| Ken Stern on Social Connection and Longevity
| In Healthy to 100: How Strong Social Ties Lead to Long Lives, longevity expert Ken Stern explores “the world’s healthiest countries”—Singapore, Japan, South Korea, Italy, and Spain. Here, we discuss how the book came about and what lessons can be drawn from international examples. This interview has been edited for length and clarity.
Let’s start with the story of the book and what you originally set out to do and then what you learned along the way.
The book really began with my podcast, Century Lives. It’s a documentary podcast, not an interview podcast. We do seasons around themes, and we go to the field and report. A few years ago, we did a season on outliers.
Meaning…?
Raj Chetty at Harvard has done a lot of work on the correlation between county-level income and life expectancy, and there’s a very close connection between the two, but there are outliers. These are places that were overperforming based upon where they should be in life expectancy and income. We identified a few and went to those places and reported on them.
What did you discover?
Everywhere we went, the story was kind of the same. It wasn’t about nutrition or exercise or access to health care. What really made them stand apart were the levels of social connection. And this was a very diverse group of places. We went to Presidio County, which is a poor county in Texas, right on the Mexican border. No American hospitals, no culture of exercise, a lot of obesity. And yet people there live, according to the data, a number of years longer than you might expect. We also went to Co-op City in the Bronx. We found this urban environment actually creates community and social connections, and connection supports longer, healthier lives. In Wayne County, Kentucky, it was really about a very thick level of volunteerism that created social connection.

How did you make the leap to having an international focus?
I was curious about how other countries do it. And why are they successful in the ways that we aren’t? That led me to finding and investigating countries that were outliers in their own way, that overperform in terms of healthy life expectancy . Social health was really the core of a community strategy. Sometimes government driven, sometimes more grassroots driven, but it was the core of helping people flourish in the second half of life. The second thing that jumped out at me was the importance of intergenerational relationships. Everywhere I went, the idea of bringing the generations together for the benefit of the young and the old was either explicitly or implicitly something these places were focused on.
Take Singapore, for example. How do they do it?
The housing redevelopment board owns 90% of the housing, so they actually make housing policy that intentionally brings the generations together. You can’t actually qualify if you’re single and under 35. They don’t let you qualify for your own apartment. Most of the places are done by lottery, but if you want to live close to your parents or your kids a floor away, an apartment away, they give you priority. They don’t build senior housing anymore, they build only intergenerational housing facilities. It’s just, it’s very much built into the DNA of how they organize their society.
And does that belief come from something religious? Is it more cultural?
It is partially the case that there’s a cultural bias to the importance of family to social stability, and that’s true in many of the cultures I went to. But they are also keenly interested in the research on intergenerational care.

How does Healthy to 100 differ in approach from Dan Buettner’s Blue Zone books?
The Blue Zones focus on life in small, isolated, largely rural communities. That’s really not the way we live. I wanted to go to places that were like ours—crowded, urbanized, often anonymous ,people moving a lot, challenged by technology. I wanted to find out how, if we’re going to look for lessons from other places, we should look for lessons that are transferable, so I wanted to go to places that aren’t some idealized notion of often island life, because we don’t live that way. If we’re going to learn, we need lessons that are transferable to us.
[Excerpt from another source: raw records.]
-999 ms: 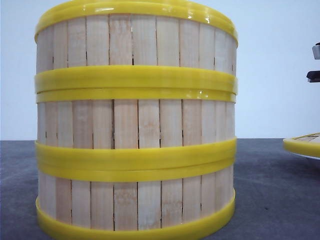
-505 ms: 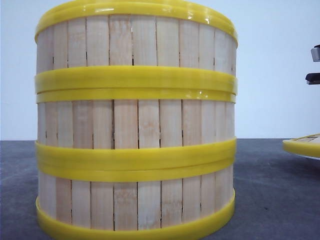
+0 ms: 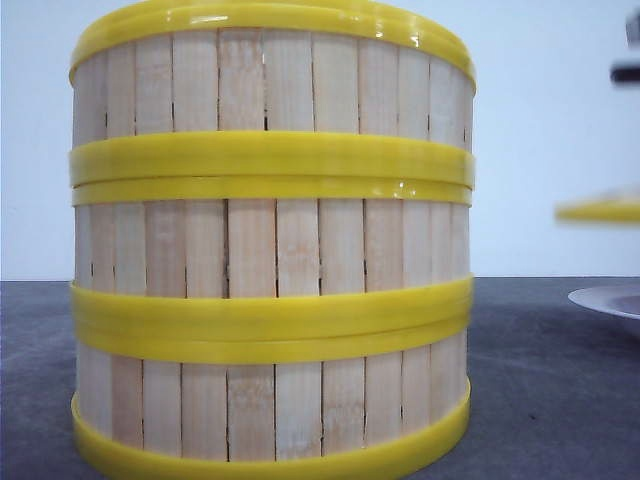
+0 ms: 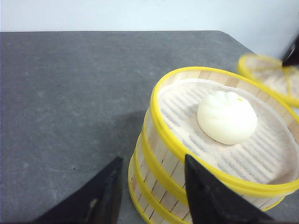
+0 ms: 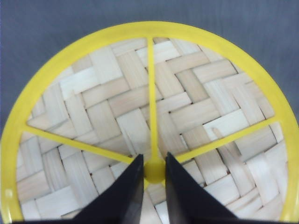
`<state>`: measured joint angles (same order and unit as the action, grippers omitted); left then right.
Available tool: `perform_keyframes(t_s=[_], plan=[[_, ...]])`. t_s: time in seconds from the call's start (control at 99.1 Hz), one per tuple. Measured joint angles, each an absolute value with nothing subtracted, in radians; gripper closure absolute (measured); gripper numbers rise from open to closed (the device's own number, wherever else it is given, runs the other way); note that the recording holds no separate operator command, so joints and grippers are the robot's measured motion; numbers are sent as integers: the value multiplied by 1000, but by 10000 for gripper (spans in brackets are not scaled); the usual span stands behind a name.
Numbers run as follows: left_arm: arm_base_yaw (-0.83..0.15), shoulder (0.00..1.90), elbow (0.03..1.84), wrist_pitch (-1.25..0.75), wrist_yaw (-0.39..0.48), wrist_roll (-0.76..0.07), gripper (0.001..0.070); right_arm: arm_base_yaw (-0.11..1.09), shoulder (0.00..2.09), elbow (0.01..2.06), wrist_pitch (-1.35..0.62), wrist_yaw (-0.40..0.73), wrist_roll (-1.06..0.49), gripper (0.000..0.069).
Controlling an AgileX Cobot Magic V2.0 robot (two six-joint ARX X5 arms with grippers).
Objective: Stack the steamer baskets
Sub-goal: 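Lift the lid with the right gripper and lower it onto the stack top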
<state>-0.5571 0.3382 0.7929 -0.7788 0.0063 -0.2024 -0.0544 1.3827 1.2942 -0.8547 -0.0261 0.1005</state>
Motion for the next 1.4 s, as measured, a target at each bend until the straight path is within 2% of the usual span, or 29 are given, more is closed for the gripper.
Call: perform_keyframes(t_s=[0.192, 0.525, 0.807, 0.959, 1.403], plan=[[-557, 338, 793, -778, 6, -202, 472, 27, 1364, 1446, -965, -88, 81, 640], [-557, 338, 793, -778, 6, -202, 472, 331, 1364, 1687, -1080, -102, 56, 640], [-557, 338, 793, -778, 6, -202, 472, 627, 1369, 1714, -1095, -101, 56, 640], [-557, 338, 793, -777, 6, -202, 472, 760, 1396, 1714, -1095, -28, 56, 641], [-557, 338, 793, -777, 6, -203, 472, 929, 1483, 1714, -1096, 28, 56, 641]])
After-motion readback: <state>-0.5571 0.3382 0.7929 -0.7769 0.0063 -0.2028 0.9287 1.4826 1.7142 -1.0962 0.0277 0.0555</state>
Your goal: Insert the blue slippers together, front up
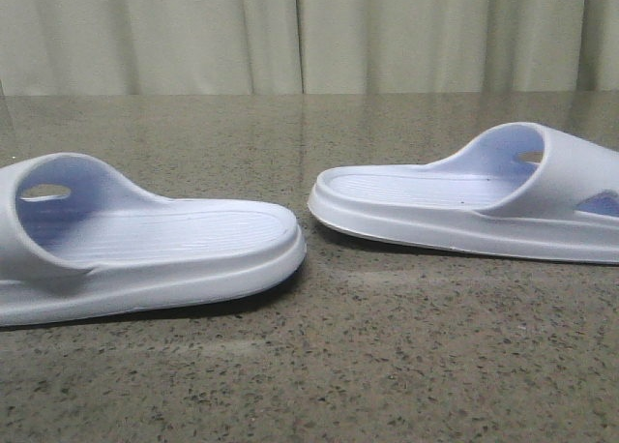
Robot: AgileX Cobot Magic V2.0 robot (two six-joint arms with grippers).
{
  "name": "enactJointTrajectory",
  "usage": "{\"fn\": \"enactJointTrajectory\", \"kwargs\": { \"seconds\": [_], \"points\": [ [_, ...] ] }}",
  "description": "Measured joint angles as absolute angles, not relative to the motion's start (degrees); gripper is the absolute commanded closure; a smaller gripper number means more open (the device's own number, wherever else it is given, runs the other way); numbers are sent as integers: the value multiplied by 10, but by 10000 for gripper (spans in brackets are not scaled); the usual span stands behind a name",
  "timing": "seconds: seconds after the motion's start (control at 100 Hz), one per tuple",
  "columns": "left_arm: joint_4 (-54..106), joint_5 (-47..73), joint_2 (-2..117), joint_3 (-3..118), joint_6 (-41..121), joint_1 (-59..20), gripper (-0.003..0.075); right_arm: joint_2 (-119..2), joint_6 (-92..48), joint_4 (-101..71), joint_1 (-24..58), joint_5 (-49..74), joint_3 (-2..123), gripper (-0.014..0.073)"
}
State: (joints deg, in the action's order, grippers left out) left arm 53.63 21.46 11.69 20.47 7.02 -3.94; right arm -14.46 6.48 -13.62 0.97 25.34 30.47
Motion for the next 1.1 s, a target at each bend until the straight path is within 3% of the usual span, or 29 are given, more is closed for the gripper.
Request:
{"fn": "enactJointTrajectory", "kwargs": {
  "seconds": [0.15, 0.25, 0.32, 0.46, 0.53, 1.1],
  "points": [
    [539, 245, 161, 211, 70, -39, 665, -167, 65, -153, 10, 261, 311, 389],
    [539, 257, 167, 211, 70, -39, 556, -168, 65, -162, 10, 265, 311, 221],
    [539, 258, 168, 211, 70, -39, 458, -168, 65, -163, 10, 265, 312, 163],
    [539, 258, 168, 211, 70, -39, 260, -168, 65, -163, 10, 265, 312, 158],
    [539, 258, 168, 211, 70, -39, 218, -168, 65, -163, 10, 265, 312, 158],
    [539, 199, 193, 147, 16, -36, 221, -168, 66, -164, 10, 260, 312, 158]
  ]
}}
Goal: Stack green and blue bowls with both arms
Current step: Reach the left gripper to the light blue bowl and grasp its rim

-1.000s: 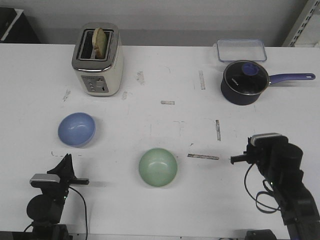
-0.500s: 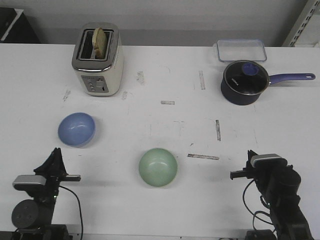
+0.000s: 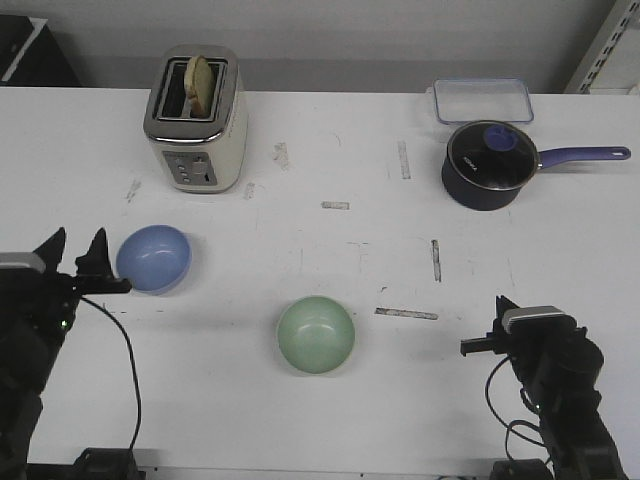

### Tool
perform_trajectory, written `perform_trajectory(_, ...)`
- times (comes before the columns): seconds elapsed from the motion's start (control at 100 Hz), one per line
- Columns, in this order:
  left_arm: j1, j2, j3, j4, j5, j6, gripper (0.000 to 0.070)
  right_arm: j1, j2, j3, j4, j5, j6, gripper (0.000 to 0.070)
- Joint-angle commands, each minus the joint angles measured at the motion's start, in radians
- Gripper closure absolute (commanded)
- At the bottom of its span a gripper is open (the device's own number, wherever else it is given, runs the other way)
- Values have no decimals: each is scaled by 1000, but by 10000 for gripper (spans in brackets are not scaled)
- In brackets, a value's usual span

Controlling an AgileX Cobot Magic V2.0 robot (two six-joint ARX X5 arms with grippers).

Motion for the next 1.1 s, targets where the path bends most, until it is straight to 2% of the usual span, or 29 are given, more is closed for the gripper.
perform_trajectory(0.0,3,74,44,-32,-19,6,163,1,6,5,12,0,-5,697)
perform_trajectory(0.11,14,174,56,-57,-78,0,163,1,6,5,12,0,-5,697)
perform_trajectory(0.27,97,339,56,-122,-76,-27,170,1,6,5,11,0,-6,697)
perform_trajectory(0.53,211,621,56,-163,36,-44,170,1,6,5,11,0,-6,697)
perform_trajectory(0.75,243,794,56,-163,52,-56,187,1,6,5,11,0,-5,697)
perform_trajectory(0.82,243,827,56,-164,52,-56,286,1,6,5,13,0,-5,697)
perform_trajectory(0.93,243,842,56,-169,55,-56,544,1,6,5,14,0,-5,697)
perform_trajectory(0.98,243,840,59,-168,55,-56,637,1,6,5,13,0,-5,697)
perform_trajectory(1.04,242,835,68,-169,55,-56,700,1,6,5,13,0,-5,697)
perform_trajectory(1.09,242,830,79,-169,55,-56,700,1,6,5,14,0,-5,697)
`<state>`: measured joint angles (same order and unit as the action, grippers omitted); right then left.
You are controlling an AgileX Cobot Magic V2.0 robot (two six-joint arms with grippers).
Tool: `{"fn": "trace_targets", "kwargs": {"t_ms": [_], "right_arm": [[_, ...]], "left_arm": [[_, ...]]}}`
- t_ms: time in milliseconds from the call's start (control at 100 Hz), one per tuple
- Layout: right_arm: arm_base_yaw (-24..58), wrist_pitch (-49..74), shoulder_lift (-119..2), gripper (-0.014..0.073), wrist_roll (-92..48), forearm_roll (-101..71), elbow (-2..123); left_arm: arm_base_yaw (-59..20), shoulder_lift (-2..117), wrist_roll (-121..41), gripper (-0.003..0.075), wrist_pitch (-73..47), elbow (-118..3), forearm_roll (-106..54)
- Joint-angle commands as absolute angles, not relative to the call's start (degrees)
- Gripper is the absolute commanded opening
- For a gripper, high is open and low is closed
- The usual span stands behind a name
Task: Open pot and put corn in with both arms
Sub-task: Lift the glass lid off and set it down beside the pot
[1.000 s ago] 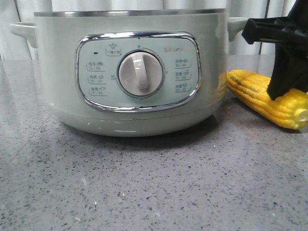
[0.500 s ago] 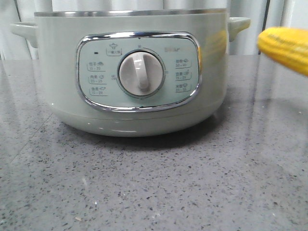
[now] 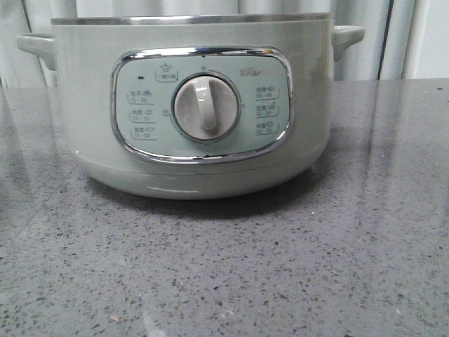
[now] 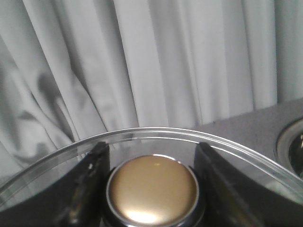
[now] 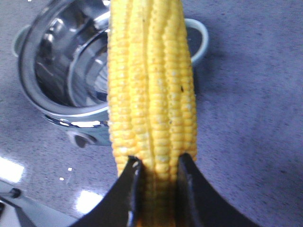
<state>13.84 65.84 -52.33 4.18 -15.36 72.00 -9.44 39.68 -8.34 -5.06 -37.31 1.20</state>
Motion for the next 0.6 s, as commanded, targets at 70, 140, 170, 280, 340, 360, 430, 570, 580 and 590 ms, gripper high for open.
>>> {"fn": "trace_targets", "kwargs": {"t_ms": [70, 140, 170, 280, 340, 360, 430, 570, 580, 590], "right_arm": [[13.9, 61.5, -60.8, -0.0064, -1.5, -22.6, 77.4], [13.9, 60.4, -64.2, -0.0064, -4.3, -26.8, 79.2], [14.1, 60.0, -65.4, -0.0064, -5.1, -27.7, 79.9], [16.8, 57.8, -70.0, -0.0064, -6.0, -28.0, 82.9], [18.4, 57.0, -72.2, -0.0064, -6.1, -28.0, 84.3], [18.9, 56.9, -73.0, -0.0064, -6.1, -28.0, 84.8], [20.5, 55.8, -75.8, -0.0064, -6.3, -28.0, 86.4], [22.3, 51.5, -80.1, -0.0063, -6.5, -27.3, 87.2], [22.3, 51.4, -80.3, -0.0063, -6.5, -27.3, 87.2], [22.3, 51.4, -80.6, -0.0063, -6.5, -27.1, 87.2]], "left_arm": [[-9.2, 38.8, -8.5, -0.0020, 13.0, -29.9, -0.7], [-9.2, 38.8, -8.5, -0.0020, 17.6, -25.9, -1.4], [-9.2, 38.8, -8.5, -0.0020, 19.3, -24.2, -1.5], [-9.2, 38.9, -8.5, -0.0020, 22.3, -20.4, -4.0], [-9.2, 38.9, -8.5, -0.0020, 22.8, -18.7, -5.8], [-9.2, 38.9, -8.5, -0.0020, 22.8, -18.3, -6.0], [-9.2, 40.0, -8.5, -0.0020, 23.1, -17.1, -6.1], [-11.4, 44.7, -7.4, -0.0020, 23.8, -16.5, -6.1], [-11.5, 45.0, -7.4, -0.0020, 24.0, -16.5, -6.1], [-11.8, 45.3, -7.4, -0.0020, 24.5, -16.5, -6.1]]}}
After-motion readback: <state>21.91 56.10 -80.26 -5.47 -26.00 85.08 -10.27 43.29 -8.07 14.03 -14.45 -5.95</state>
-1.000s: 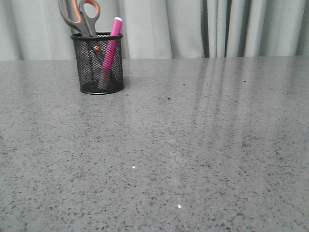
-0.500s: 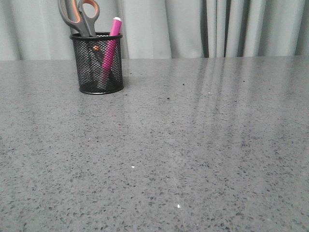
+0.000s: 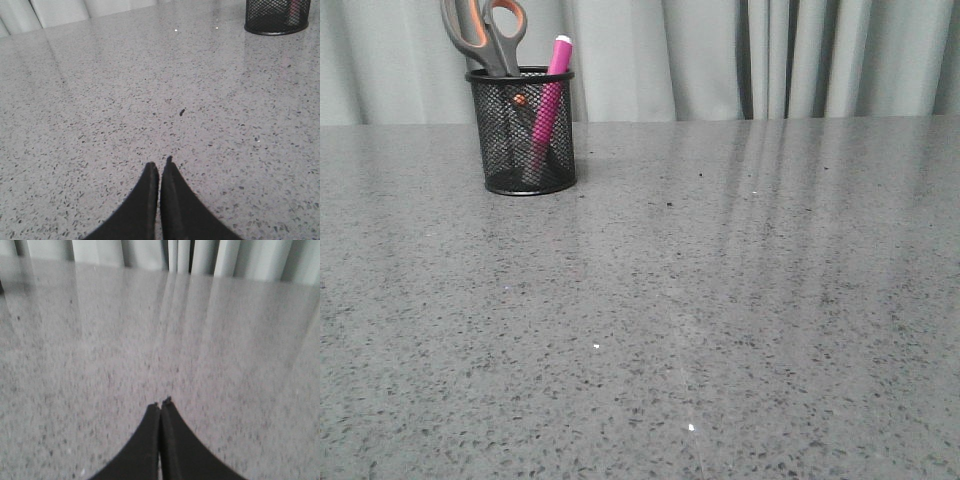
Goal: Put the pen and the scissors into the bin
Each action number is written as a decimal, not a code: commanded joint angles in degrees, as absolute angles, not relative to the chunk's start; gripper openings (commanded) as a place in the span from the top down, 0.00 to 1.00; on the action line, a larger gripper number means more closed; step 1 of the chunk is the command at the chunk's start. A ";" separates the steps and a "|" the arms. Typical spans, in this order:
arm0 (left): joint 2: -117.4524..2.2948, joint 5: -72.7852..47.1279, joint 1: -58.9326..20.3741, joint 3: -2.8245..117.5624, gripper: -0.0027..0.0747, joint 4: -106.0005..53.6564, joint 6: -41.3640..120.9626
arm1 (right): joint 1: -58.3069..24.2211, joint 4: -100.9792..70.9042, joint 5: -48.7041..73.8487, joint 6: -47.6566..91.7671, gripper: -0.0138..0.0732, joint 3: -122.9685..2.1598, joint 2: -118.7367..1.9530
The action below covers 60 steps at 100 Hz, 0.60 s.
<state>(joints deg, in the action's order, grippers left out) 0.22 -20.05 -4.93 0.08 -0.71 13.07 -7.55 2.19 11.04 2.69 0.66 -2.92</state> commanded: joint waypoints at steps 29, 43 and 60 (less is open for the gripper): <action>2.05 -17.37 -4.84 -2.63 0.99 -1.82 12.62 | -7.14 1.09 16.71 3.43 0.92 1.40 1.61; 2.05 -17.37 -4.84 -2.63 0.99 -1.82 12.62 | -7.14 1.09 16.71 3.43 0.92 1.40 1.61; 2.05 -17.37 -4.84 -2.63 0.99 -1.82 12.62 | -7.14 1.09 16.71 3.43 0.92 1.40 1.61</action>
<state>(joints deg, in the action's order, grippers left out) 0.22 -20.05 -4.93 0.08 -0.76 13.07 -7.55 1.12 18.87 2.95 0.56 0.60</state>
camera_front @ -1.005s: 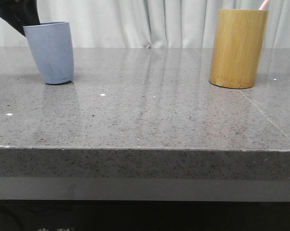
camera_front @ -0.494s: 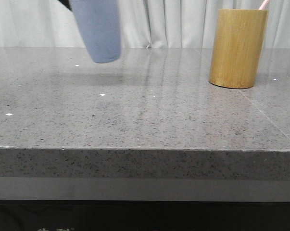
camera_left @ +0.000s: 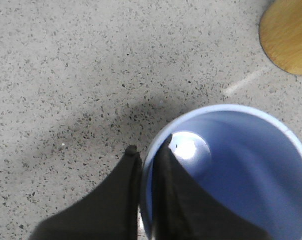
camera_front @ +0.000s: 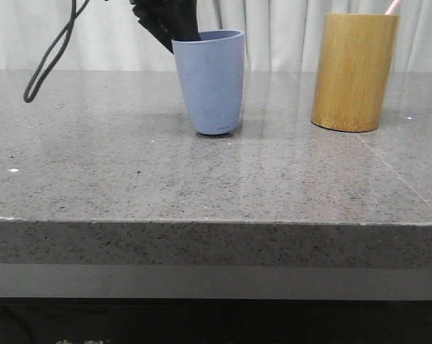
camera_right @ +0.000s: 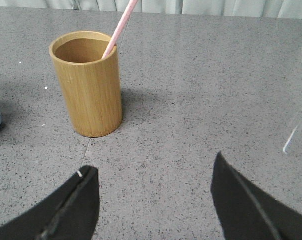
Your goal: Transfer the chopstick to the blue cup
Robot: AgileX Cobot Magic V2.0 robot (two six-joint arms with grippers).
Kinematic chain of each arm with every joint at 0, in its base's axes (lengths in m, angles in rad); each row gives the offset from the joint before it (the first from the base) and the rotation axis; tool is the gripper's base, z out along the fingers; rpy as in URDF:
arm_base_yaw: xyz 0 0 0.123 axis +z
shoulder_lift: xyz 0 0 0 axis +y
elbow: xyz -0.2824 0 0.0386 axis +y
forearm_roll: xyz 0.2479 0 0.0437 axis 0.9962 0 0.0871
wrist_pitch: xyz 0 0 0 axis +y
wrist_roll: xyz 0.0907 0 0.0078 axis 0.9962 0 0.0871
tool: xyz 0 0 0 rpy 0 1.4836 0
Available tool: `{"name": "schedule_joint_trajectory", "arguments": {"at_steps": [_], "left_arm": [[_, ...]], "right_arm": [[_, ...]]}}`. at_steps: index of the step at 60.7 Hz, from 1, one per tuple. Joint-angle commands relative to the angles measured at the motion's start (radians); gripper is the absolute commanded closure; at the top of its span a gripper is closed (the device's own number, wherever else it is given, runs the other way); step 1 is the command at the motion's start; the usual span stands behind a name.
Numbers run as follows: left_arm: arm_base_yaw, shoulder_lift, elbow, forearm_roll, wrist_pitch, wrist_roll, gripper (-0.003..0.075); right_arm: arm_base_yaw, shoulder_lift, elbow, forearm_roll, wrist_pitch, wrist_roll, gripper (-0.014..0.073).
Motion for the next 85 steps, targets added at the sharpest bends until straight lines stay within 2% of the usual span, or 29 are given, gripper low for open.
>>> {"name": "schedule_joint_trajectory", "arguments": {"at_steps": [1, 7, 17, 22, 34, 49, 59, 68, 85], "left_arm": [[-0.007, -0.058, -0.035, -0.006, -0.056, -0.001, 0.0738], [-0.007, -0.058, -0.035, -0.006, -0.056, -0.001, 0.0695], [-0.007, -0.058, -0.035, -0.006, -0.060, -0.001, 0.0482], [-0.007, -0.058, -0.035, -0.006, -0.062, -0.001, 0.0414], [-0.007, -0.058, -0.079, -0.006, -0.036, -0.003, 0.0404], [-0.005, -0.070, -0.208, -0.010, 0.026, -0.013, 0.0405], [0.010, -0.144, -0.194, -0.017, 0.026, -0.013, 0.0405], [0.043, -0.268, -0.063, -0.021, -0.010, -0.013, 0.0405], [0.109, -0.665, 0.468, -0.040, -0.302, -0.011, 0.0405]], "right_arm": [[-0.002, 0.008, -0.026, 0.002, -0.081, -0.008, 0.0094], [-0.002, 0.008, -0.026, 0.002, -0.081, -0.008, 0.0094], [-0.002, 0.008, -0.026, 0.002, -0.081, -0.008, 0.0094], [-0.002, 0.008, -0.026, 0.002, -0.081, -0.008, 0.0094], [-0.002, 0.008, -0.026, 0.023, -0.109, -0.008, 0.0094], [-0.002, 0.052, -0.031, 0.116, -0.184, -0.008, 0.0094], [-0.002, 0.106, -0.031, 0.166, -0.198, -0.008, 0.0094], [-0.002, 0.140, -0.031, 0.203, -0.263, -0.008, 0.0094], [-0.001, 0.230, -0.033, 0.274, -0.400, -0.008, 0.0094]]}}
What about structural issues? Things like policy, but not just policy.
I think this is more about culture and how we live our lives, less about government. This is one of those cases where politics is downstream of culture. The reason social connection in the country is on the decline is not because we’ve changed and become less friendly as individuals. It’s because the structures that brought us together have largely fallen apart. We need structures and new rules that would give people opportunities to come together. That’s an individual responsibility. You’ve got to get out of the house yourself, but ultimately we have to create mechanisms—what I call social health infrastructure—for people to flourish.